# [WORK ITEM]
Among the entries below, one stretch runs from the line that contains "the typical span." through the line that contains "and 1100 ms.". Repeat that stretch exactly, ends included, and only that.

============

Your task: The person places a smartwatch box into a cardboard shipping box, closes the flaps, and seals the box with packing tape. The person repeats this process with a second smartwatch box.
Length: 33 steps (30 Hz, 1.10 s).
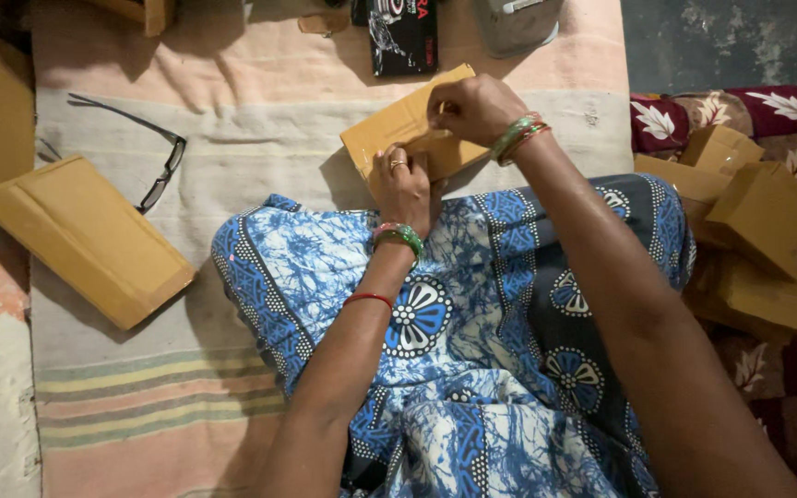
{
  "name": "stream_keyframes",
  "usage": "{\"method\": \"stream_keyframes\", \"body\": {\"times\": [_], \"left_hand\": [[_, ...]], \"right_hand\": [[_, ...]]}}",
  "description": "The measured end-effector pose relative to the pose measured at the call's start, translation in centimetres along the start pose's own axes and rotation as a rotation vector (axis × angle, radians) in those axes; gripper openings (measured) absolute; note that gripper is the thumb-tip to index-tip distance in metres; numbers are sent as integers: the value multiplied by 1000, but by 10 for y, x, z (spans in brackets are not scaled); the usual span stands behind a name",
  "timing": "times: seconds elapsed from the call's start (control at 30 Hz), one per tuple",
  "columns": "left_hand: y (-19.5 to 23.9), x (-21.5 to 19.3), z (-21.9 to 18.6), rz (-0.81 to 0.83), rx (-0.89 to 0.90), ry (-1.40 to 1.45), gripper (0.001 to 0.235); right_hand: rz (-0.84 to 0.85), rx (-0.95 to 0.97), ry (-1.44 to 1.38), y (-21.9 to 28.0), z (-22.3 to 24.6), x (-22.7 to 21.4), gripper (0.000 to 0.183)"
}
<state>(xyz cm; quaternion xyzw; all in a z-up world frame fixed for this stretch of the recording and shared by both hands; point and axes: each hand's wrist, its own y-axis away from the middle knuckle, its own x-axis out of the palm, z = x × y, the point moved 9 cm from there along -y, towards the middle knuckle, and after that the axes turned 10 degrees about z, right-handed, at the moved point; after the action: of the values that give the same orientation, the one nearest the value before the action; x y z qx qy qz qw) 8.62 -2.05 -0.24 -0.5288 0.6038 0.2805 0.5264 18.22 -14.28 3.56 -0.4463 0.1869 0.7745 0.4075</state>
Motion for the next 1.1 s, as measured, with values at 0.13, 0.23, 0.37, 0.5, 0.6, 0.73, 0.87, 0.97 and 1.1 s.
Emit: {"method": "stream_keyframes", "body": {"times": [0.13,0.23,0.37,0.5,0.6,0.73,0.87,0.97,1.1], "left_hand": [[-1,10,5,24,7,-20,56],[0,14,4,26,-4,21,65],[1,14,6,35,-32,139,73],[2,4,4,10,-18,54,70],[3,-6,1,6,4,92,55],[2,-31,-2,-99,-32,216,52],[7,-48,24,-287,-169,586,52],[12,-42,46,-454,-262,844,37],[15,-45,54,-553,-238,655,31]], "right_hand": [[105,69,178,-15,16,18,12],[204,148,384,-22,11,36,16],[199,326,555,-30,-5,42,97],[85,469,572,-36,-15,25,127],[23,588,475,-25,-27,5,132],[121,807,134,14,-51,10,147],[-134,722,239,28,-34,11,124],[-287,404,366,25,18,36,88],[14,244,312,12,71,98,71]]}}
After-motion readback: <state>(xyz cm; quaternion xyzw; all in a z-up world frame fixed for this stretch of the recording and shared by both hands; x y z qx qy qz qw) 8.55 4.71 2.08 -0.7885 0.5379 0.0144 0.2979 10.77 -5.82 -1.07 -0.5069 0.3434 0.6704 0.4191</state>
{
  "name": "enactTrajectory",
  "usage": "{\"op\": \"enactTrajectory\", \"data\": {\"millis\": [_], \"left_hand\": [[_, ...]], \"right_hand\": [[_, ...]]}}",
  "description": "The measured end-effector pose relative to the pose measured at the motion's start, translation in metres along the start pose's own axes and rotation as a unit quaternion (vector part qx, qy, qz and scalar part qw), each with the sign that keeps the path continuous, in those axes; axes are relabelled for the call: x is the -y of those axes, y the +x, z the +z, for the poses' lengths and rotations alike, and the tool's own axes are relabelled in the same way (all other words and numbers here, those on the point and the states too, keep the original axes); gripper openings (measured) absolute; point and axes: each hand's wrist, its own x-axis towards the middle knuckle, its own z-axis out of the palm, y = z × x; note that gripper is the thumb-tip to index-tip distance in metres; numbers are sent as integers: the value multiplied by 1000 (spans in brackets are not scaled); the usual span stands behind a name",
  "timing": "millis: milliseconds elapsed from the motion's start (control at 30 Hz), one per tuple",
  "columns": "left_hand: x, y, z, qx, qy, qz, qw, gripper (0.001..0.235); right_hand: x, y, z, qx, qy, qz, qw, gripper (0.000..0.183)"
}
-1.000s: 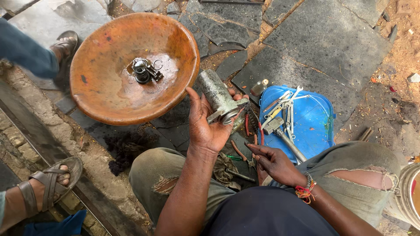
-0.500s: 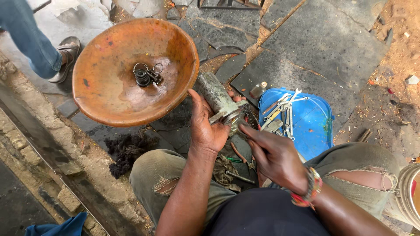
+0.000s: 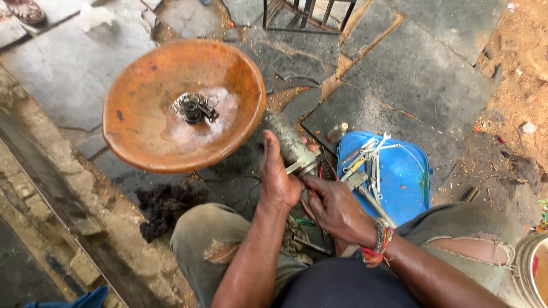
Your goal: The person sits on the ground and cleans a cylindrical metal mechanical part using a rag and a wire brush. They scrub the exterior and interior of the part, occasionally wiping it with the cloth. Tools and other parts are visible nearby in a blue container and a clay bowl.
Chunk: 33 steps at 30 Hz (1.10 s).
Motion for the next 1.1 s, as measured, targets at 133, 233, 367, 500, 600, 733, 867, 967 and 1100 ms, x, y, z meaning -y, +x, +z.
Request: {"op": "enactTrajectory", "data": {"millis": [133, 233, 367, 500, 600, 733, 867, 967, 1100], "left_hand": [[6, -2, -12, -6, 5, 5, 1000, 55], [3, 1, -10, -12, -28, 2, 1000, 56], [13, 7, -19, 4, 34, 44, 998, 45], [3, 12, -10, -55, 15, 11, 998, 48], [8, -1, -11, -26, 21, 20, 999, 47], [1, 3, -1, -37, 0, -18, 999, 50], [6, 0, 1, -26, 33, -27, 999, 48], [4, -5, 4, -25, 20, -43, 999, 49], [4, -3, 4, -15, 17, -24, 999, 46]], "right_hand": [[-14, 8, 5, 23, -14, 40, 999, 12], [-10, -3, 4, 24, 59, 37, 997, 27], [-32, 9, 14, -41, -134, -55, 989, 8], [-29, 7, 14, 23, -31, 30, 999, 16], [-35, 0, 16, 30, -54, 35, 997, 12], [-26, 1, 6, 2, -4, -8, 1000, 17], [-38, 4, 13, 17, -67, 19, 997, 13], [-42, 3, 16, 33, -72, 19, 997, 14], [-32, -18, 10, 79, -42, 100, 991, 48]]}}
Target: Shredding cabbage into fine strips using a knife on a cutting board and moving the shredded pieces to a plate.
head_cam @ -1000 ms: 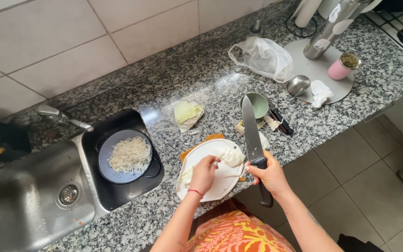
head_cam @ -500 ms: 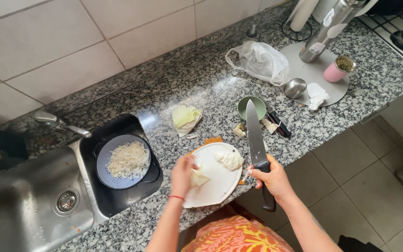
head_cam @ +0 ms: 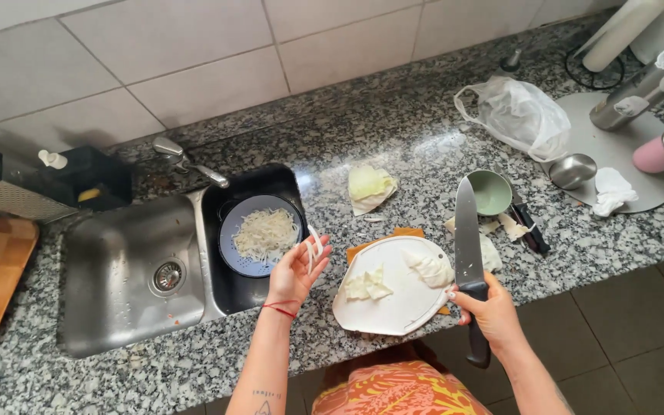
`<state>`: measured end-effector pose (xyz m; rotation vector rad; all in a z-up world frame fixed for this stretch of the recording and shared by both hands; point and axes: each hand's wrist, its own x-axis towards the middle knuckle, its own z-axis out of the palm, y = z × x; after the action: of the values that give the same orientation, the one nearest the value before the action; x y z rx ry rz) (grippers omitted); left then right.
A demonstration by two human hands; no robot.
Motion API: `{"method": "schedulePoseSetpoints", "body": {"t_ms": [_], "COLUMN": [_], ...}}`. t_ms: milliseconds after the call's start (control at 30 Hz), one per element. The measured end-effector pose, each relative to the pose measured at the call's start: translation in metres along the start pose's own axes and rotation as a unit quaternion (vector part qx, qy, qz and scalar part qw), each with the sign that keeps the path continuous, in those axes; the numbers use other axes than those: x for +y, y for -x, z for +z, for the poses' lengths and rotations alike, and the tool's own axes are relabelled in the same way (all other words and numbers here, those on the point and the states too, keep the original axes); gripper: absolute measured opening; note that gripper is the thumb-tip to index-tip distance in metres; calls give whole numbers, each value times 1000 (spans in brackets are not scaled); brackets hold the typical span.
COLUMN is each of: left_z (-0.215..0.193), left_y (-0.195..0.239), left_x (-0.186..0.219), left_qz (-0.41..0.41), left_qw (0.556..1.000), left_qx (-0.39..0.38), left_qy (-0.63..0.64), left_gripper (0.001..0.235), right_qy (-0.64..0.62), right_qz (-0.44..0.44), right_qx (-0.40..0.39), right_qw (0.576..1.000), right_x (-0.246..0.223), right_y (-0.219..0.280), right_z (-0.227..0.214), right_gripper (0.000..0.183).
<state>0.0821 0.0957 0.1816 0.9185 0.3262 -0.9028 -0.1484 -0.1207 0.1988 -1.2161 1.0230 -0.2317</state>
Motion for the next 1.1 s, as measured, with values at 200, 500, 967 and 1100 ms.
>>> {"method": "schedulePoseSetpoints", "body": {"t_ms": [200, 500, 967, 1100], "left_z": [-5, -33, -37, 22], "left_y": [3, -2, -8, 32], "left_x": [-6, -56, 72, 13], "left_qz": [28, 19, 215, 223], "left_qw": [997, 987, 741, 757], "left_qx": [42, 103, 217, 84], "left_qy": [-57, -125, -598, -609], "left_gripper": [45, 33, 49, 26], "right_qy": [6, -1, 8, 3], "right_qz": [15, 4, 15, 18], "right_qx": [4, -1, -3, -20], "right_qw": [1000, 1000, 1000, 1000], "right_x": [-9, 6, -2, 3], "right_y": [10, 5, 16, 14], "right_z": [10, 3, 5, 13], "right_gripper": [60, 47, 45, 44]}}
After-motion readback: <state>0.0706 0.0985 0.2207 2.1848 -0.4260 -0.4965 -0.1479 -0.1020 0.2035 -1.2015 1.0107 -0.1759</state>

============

# [YOUR RESPONSE]
Motion API: `{"method": "schedulePoseSetpoints", "body": {"t_ms": [_], "COLUMN": [_], ...}}`. t_ms: milliseconds after the call's start (control at 30 Hz), one per element. The measured end-effector pose, each relative to the pose measured at the call's start: translation in metres along the start pose's own axes and rotation as a unit quaternion (vector part qx, qy, qz and scalar part qw), each with the sign that keeps the path continuous, in those axes; the numbers use other axes than those: x for +y, y for -x, z for +z, for the poses' lengths and rotations alike, and the tool's own axes are relabelled in the same way (all other words and numbers here, those on the point and the states too, keep the original axes); gripper: absolute measured opening; note that gripper is the thumb-tip to index-tip distance in metres; calls give whole numbers, each value times 1000 (spans in brackets are not scaled); brackets hold the typical span.
COLUMN is each of: left_z (-0.215..0.193), left_y (-0.195..0.239), left_x (-0.186..0.219), left_qz (-0.41..0.41), left_qw (0.556..1.000), left_qx (-0.39..0.38), left_qy (-0.63..0.64), left_gripper (0.001..0.235), right_qy (-0.64..0.62), right_qz (-0.44..0.44), right_qx (-0.40..0.39), right_qw (0.576..1.000), right_x (-0.246..0.223), right_y (-0.219..0.280), right_z (-0.227..0.214), right_gripper (0.000..0.183).
<state>0.0821 0.0957 0.1816 0.9185 0.3262 -0.9028 -0.1484 -0.1207 0.1988 -1.2161 1.0230 -0.2317</state>
Motion for the next 1.1 s, as measured, with values at 200, 500, 967 and 1100 ms.

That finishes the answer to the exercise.